_HOW TO COMPLETE THIS TASK_. Records follow. Copy every line with "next".

[Records from a data collection]
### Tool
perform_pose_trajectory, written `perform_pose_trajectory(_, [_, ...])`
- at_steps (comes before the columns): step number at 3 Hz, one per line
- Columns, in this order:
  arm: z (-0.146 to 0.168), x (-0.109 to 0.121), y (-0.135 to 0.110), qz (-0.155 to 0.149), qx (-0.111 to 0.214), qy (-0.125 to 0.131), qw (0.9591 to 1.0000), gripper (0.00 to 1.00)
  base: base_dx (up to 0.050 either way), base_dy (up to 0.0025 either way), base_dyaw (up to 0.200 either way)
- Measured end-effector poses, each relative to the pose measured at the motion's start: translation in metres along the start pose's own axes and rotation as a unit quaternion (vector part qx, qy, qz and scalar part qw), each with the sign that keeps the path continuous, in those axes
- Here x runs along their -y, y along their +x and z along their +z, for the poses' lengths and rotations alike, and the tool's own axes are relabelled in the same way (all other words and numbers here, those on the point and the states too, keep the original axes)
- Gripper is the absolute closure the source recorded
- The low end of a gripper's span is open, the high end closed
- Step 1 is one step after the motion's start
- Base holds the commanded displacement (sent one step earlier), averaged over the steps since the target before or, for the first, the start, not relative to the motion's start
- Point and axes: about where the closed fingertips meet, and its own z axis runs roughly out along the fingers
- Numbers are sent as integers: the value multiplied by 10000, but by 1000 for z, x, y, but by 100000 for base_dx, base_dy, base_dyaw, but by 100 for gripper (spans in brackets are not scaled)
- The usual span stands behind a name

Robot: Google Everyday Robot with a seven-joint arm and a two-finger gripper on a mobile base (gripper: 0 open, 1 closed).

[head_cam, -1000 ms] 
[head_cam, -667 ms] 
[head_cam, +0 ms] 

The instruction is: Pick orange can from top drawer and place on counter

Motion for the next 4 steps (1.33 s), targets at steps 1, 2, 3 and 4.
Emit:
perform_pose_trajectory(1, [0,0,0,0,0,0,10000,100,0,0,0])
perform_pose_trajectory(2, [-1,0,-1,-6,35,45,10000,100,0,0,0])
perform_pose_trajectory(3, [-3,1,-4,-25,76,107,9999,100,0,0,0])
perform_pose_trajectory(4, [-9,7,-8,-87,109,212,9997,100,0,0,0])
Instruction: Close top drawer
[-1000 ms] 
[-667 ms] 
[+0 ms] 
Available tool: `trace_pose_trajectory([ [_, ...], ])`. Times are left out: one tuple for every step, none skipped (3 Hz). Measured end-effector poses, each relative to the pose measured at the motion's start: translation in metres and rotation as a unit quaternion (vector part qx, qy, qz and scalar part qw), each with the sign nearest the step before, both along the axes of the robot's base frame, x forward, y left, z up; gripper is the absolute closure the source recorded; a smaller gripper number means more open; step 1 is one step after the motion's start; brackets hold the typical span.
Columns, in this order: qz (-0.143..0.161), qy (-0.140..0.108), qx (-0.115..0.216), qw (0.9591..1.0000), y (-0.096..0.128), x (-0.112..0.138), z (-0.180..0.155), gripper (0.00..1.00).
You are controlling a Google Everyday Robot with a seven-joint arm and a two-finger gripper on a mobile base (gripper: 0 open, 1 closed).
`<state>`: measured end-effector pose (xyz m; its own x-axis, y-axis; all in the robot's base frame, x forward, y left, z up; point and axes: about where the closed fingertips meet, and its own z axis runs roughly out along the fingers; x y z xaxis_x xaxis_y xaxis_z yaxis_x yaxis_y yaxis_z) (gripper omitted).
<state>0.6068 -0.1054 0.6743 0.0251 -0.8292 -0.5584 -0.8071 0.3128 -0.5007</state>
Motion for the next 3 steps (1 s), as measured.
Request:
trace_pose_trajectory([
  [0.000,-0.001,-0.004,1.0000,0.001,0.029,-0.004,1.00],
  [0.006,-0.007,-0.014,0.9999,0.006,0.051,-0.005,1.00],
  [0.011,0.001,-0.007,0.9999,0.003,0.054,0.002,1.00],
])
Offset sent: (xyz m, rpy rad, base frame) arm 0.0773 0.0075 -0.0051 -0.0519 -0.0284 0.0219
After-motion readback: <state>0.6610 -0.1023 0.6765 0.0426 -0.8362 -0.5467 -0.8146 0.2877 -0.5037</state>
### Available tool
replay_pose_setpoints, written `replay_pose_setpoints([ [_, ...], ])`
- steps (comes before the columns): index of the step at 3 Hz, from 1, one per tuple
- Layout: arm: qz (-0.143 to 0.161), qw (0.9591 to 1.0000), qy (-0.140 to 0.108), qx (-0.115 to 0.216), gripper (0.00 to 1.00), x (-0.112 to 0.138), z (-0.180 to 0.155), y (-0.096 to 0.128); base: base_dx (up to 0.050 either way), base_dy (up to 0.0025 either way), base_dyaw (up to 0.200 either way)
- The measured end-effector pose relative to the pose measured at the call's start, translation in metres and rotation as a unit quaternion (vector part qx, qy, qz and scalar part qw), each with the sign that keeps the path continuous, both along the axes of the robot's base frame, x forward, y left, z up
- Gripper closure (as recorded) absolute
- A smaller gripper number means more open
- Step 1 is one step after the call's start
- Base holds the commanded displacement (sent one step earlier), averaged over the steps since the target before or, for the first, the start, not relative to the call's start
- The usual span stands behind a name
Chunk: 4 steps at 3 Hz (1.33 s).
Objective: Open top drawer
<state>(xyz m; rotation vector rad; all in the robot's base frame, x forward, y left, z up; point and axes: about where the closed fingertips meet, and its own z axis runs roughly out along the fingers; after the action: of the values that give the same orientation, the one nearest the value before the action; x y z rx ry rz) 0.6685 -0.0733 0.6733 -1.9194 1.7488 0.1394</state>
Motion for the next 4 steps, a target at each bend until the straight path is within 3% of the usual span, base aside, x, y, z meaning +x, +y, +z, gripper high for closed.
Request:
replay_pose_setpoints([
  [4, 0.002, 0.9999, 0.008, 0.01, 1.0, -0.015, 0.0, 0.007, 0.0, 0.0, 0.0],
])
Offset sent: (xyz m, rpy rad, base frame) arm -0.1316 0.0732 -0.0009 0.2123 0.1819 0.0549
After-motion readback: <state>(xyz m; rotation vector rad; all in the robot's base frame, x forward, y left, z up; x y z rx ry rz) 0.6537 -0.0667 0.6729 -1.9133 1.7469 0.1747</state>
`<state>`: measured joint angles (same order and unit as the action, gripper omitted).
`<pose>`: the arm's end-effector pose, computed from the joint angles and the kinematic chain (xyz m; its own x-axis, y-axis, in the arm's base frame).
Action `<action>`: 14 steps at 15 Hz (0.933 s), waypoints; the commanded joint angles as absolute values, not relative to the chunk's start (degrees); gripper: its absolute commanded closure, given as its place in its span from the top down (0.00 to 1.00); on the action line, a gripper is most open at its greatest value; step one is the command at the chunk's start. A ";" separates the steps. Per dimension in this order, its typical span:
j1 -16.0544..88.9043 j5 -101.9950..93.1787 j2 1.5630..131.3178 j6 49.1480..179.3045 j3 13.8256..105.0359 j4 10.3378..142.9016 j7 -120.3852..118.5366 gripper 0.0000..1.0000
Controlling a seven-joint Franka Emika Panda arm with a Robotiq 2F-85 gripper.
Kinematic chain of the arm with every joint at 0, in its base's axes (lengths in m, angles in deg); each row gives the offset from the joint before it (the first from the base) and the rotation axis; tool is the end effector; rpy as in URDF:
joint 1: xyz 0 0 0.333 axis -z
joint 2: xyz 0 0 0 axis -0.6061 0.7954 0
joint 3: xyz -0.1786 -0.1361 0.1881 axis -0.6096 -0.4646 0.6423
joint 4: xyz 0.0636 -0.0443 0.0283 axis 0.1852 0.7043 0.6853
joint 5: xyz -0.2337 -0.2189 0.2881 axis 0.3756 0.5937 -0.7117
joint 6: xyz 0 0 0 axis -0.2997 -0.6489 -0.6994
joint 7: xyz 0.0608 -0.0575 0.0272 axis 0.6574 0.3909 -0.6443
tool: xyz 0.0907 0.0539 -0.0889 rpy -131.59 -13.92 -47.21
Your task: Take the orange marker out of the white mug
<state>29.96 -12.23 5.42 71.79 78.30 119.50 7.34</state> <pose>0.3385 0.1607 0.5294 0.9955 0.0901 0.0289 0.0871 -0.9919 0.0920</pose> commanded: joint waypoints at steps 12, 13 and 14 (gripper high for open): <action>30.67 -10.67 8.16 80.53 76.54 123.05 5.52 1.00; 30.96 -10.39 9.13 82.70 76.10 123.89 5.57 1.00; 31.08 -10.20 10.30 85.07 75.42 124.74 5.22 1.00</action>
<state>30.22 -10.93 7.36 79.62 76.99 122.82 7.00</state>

_ANSWER BOX_.
Motion for the next 4 steps (1.33 s), targets at steps 1, 2, 3 and 4.
Motion for the next 3 steps (1 s), as measured.
Motion for the next 4 steps, a target at each bend until the straight path is within 3% of the usual span, base aside, x, y, z meaning +x, +y, +z, gripper high for closed.

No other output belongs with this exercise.